Accordingly, it would have been obvious to one having ordinary skill in the art before the effective filling date of the claimed invention, having the teachings of WEBER-TARDIF and NOWOZIN before them, to have combined WEBER-TARDIF (teaching a system for recognizing and translating sign language gestures in a video conference) and NOWOZIN (teaching an improvement for gesture recognition that predicts location information when at least part of the gesture is partially outside a field of view of a camera) by applying the technique NOWOZIN to the sign language gesture recognition of WEBER-TARDIF with a reasonable expectation of success, the combination resulting in recognizing the sign language gesture when at least part of the first gesture extending out of at least one respective image frame of the one or more images, where the images are provided to a gesture classifier established at least in part by an artificial neural network The combination is motivated by the need to improve gesture recognition and prevent failure in properly recognizing the gesture.
Regarding dependent claim 2, incorporating the rejection of claim 1, WEBER-TARDIF-NOWOZIN, combined at least for the reasons discussed above, further teaches wherein at least part of the first gesture extends out of each respective image frame of the one or more images (the problem being solved in NOWOZIN with general gesture recognition, applied to the sign language gesture recognition taught in WEBER-TARDIF as explained above).
Regarding dependent claim 3, incorporating the rejection of claim 1, WEBER-TARDIF-NOWOZIN, combined at least for the reasons discussed above, further teaches wherein natural language understanding is executed to select the selected first text word from the candidate first text words using the second text word (the process in TARDIF FIG 7 for determining whether the output (word or character) for current gesture is correct within the context of the previous gesture output and the next gesture output; the technique relies on grammar library, thus teaching “natural language understanding” under the breadth of the term; note FIG 2, gesture library 455 results passed to lexicon/grammar matcher 195 with lexicon library 193 and grammar 185, output generator 188).
Regarding dependent claim 4, incorporating the rejection of claim 1, WEBER-TARDIF-NOWOZIN, combined at least for the reasons discussed above, further teaches wherein the sign language gesture classifier is configured for receiving as input images of respective gestures and providing as output one or more respective text words corresponding to respective gestures from the input (the broad teachings of WEBER, using the sign language gesture recognition of TARDIF as explained in claim 1).
Regarding dependent claim 5, incorporating the rejection of claim 4, WEBER-TARDIF-NOWOZIN, combined at least for the reasons discussed above, further teaches wherein the sign language gesture classifier uses a database of image frames corresponding to respective gestures to provide the output (taught in TARDIF [0095] (712) gestures are recognized, compared to known sign data).

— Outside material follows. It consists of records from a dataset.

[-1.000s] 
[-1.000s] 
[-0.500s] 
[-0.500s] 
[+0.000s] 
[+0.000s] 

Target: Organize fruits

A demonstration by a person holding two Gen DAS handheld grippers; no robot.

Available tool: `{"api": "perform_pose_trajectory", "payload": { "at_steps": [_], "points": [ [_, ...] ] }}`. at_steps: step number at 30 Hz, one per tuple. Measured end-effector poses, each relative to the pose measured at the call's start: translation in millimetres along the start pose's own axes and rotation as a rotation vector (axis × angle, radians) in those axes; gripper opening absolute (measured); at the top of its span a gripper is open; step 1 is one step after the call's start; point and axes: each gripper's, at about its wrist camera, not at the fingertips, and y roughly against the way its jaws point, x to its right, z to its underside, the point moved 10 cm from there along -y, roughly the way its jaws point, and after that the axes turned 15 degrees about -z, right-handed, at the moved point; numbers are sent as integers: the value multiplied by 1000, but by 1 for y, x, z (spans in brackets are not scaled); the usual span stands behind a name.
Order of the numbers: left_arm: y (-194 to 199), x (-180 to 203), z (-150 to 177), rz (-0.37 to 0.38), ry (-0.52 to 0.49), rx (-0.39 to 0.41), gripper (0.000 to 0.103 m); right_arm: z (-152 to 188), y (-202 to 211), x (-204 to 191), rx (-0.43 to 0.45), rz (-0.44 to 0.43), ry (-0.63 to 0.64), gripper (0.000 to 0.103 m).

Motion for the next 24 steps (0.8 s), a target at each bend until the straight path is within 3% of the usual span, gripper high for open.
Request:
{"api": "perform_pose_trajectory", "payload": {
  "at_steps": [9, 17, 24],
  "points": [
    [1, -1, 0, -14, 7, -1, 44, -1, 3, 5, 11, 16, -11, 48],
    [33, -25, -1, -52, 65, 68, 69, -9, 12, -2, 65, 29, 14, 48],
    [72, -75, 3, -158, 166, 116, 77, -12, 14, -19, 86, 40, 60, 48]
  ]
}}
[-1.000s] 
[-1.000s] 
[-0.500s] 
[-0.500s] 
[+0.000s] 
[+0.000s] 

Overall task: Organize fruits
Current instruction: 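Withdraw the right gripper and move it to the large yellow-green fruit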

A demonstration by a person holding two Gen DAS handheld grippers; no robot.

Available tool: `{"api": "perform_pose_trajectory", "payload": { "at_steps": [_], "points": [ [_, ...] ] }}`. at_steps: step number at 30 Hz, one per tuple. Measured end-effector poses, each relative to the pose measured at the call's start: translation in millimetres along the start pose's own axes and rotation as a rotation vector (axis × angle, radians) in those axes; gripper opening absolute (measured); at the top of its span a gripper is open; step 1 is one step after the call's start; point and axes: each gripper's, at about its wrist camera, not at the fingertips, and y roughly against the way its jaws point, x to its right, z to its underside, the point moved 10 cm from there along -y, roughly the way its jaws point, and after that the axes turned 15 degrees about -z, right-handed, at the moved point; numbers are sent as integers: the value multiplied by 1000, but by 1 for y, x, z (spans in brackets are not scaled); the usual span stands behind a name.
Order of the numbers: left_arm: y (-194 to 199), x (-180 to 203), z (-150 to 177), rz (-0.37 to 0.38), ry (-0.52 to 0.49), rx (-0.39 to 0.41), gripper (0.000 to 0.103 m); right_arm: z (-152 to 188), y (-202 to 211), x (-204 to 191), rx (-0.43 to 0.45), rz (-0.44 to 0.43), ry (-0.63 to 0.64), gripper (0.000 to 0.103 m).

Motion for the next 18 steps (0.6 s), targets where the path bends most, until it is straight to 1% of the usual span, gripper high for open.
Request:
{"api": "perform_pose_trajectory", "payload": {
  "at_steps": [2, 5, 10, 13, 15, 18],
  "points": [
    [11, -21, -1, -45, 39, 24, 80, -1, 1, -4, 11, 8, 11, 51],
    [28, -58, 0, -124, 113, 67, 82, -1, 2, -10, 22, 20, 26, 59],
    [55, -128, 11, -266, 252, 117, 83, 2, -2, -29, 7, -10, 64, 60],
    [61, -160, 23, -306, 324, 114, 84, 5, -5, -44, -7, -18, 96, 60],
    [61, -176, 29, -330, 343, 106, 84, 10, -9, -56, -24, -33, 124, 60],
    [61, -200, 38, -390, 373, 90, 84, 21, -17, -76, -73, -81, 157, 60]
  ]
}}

Regarding dependent claim 6, incorporating the rejection of claim 1, WEBER-TARDIF-NOWOZIN, combined at least for the reasons discussed above, further teaches the instructions are further executable to: 
use at least the second text word and a third text word correlated to a third gesture different from the first and second gestures to select one of the candidate first text words for the first gesture, wherein the second gesture as indicated in images from the camera was gestured before the first gesture and wherein the third gesture as indicated in images from the camera was gestured after the first gesture (as explained in TARDIF [0100] The system continues to receive signs and these later signs can be used to determine whether previous signs were correctly assigned); and 
combine the second and third text words with the selected first text word for the first gesture to establish the text string, the text string comprising the second text word placed before the first text word and comprising the third text word placed after the first text word (WEBER generates text for the sequence of gestures using, as explained, the operations in TARDIF; note also that TARDIF FIG 12 shows a string of words based on a sequence of gestures).
Regarding dependent claim 7, incorporating the rejection of claim 1, WEBER-TARDIF-NOWOZIN, combined at least for the reasons discussed above, further teaches wherein the apparatus is a display controlled 1201-38332RPS920200082-US-NPby the first device (WEBER: the first endpoint includes display where text is displayed and feedback solicited), wherein the text string is presented on the display (WEBER [0040] step 608 Display, on a display of the first endpoint of the video conference system, the entirety or the portion of the textual translation of the first message), and wherein the first device receives the one or more images from a third device different from the first device and apparatus (e.g. WEBER from the camera associated with the endpoint).
Regarding dependent claim 8, incorporating the rejection of claim 1, WEBER-TARDIF-NOWOZIN, combined at least for the reasons discussed above, further teaches wherein the first device is a server, wherein the apparatus is an end-user device, and wherein the one or more images are received from a third device different from the first device and apparatus (alternative interpretation of WEBER, where the translation is performed not at the user’s endpoint itself, but at a server, see e.g. [0006] server-based translation; [0019] part of video conferencing system [0025] application server 214 ( e.g., a user experience engine) facilitate automated sign language-to-text and/or sign language-to-speech translation; images are received from a camera associated with the first endpoint (third device different from both the server and the receiver) and results are provided to a second endpoint (end-user device)).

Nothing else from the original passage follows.